Assignment: Reproduce the full listing below exactly. Do not include the pictures.

Supplied data:

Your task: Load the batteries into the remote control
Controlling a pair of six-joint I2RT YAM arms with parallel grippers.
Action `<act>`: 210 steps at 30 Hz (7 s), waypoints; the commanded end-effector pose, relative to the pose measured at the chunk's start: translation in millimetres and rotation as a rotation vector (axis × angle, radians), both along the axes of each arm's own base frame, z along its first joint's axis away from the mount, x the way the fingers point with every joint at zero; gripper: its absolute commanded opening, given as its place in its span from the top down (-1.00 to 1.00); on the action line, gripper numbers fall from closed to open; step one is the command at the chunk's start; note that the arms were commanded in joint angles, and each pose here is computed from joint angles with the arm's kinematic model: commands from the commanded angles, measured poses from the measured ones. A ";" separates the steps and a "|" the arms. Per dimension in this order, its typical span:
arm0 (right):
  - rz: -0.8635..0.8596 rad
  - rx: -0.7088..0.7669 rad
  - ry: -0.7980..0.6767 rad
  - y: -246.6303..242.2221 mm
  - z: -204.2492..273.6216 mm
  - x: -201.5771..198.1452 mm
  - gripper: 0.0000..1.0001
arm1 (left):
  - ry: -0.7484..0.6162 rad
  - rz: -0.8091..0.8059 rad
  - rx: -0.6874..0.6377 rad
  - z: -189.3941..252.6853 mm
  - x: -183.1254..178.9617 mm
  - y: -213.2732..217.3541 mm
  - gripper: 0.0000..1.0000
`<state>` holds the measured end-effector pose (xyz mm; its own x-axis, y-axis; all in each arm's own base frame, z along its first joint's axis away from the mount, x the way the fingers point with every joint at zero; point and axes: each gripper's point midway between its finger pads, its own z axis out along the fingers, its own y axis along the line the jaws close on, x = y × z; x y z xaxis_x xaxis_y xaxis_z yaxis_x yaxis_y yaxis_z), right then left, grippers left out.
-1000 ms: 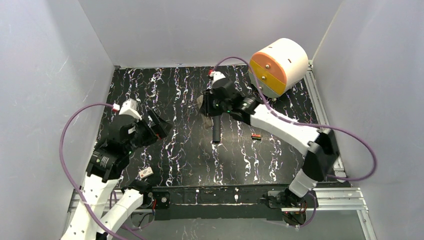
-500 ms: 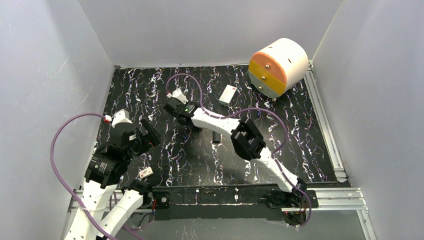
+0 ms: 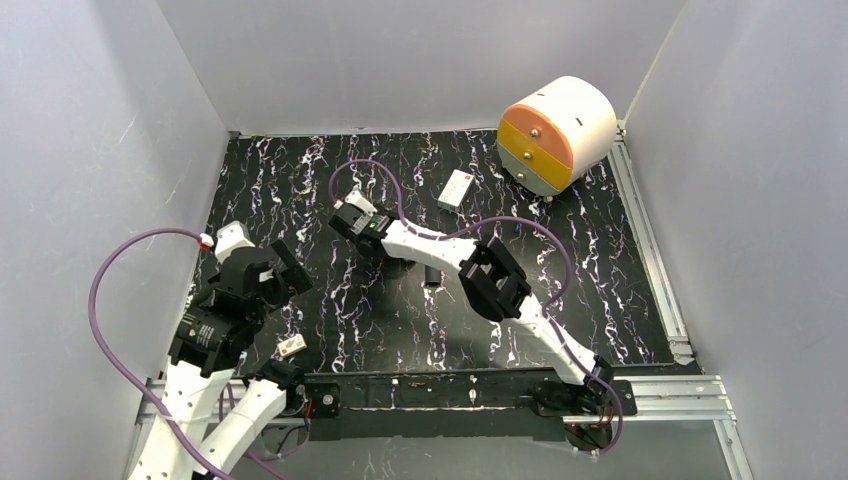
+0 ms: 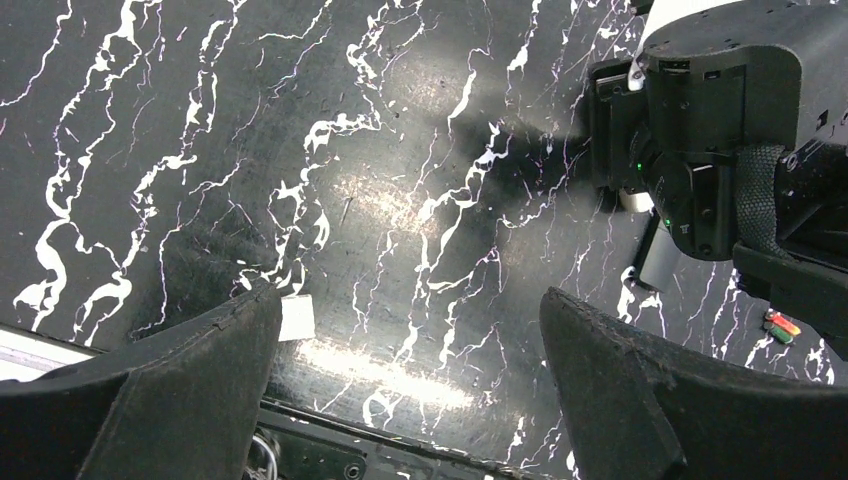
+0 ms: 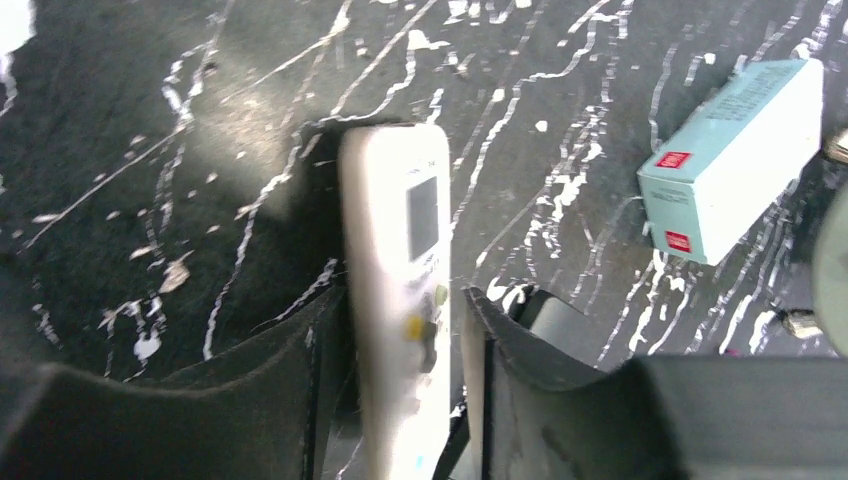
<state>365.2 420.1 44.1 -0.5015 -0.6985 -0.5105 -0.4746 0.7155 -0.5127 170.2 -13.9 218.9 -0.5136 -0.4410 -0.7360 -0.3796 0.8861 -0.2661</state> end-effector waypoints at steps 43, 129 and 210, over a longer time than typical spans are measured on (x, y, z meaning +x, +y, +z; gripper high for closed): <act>-0.431 0.359 0.426 -106.2 -19.6 -71.7 -0.13 | 0.023 -0.138 -0.160 -18.4 28.0 -50.0 -0.97; -0.097 2.132 0.407 -105.1 292.1 -166.4 -0.80 | -0.041 -1.052 -1.034 141.4 52.0 -259.0 1.00; -0.119 1.920 0.526 -91.2 275.8 -153.5 -0.18 | -0.116 -0.792 -1.124 101.3 93.2 -223.5 1.00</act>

Result of this exercise:
Your task: Load the batteries into the remote control
Controlling a pair of six-joint I2RT YAM arms with parallel grippers.
Action `<act>`: 210 steps at 30 Hz (7 s), waypoints; the commanded end-effector pose, relative to the pose measured at the chunk's start: translation in millimetres and rotation as a rotation vector (axis × angle, radians), both along the axes of each arm's own base frame, z along its first joint's axis away from the mount, x the way the fingers point with every joint at zero; gripper: its absolute commanded opening, given as its place in its span from the top down (-1.00 to 1.00); on the action line, gripper numbers fall from closed to open; step one is the command at the chunk's start; note that the arms were commanded in joint angles, and each pose here is computed from joint angles with the arm's kinematic model: commands from the commanded angles, measured poses from the measured ones. A ";" separates the steps and a "|" the arms. Per dimension in this order, its typical span:
arm0 (right):
  - rz: -0.8635..0.8596 rad
  - rx: -0.7088..0.7669 rad
  - ry: -0.7980..0.6767 rad
  - y: -246.6303..242.2221 mm
  - z: -204.2492..273.6216 mm
  - x: -201.5771..198.1452 mm
  - gripper: 0.0000..1.0001
arm1 (left):
  - ry: -0.7484..0.6162 rad
  - rz: -0.8091..0.8059 rad
  - rx: -0.6874..0.6377 rad
  - z: -189.3941..252.6853 mm
  - x: -183.1254..178.9617 mm
  - y: -213.2732..217.3541 mm
  - gripper: 0.0000..1.0000
`<state>` holds the measured end-effector pose (xyz mm; its own x-axis, y-axis; all in each arm's own base frame, z along its first joint's axis away from the mount, x the way the fingers point with every joint at zero; point and axes: each gripper's point midway between its finger pads, its own z axis out along the fingers, its own y axis along the line the jaws close on, x = y × z; x y z xaxis_x xaxis_y xaxis_z yaxis_x yaxis_y yaxis_z), right then left, grippers left out.
-1000 ms: 
-500 ms: 
+0 ms: 
+0 ms: 
+0 ms: 
<state>365.2 420.1 44.1 -0.5015 -0.6985 -0.5105 -0.4746 0.7155 -0.5127 170.2 -13.9 218.9 -0.5136 -0.4410 -0.7360 -0.3796 0.8861 -0.2661</state> end-effector waypoints at steps 43, 129 and 210, over a longer time than typical spans are measured on (x, y, z meaning +x, +y, +z; gripper high for closed): <act>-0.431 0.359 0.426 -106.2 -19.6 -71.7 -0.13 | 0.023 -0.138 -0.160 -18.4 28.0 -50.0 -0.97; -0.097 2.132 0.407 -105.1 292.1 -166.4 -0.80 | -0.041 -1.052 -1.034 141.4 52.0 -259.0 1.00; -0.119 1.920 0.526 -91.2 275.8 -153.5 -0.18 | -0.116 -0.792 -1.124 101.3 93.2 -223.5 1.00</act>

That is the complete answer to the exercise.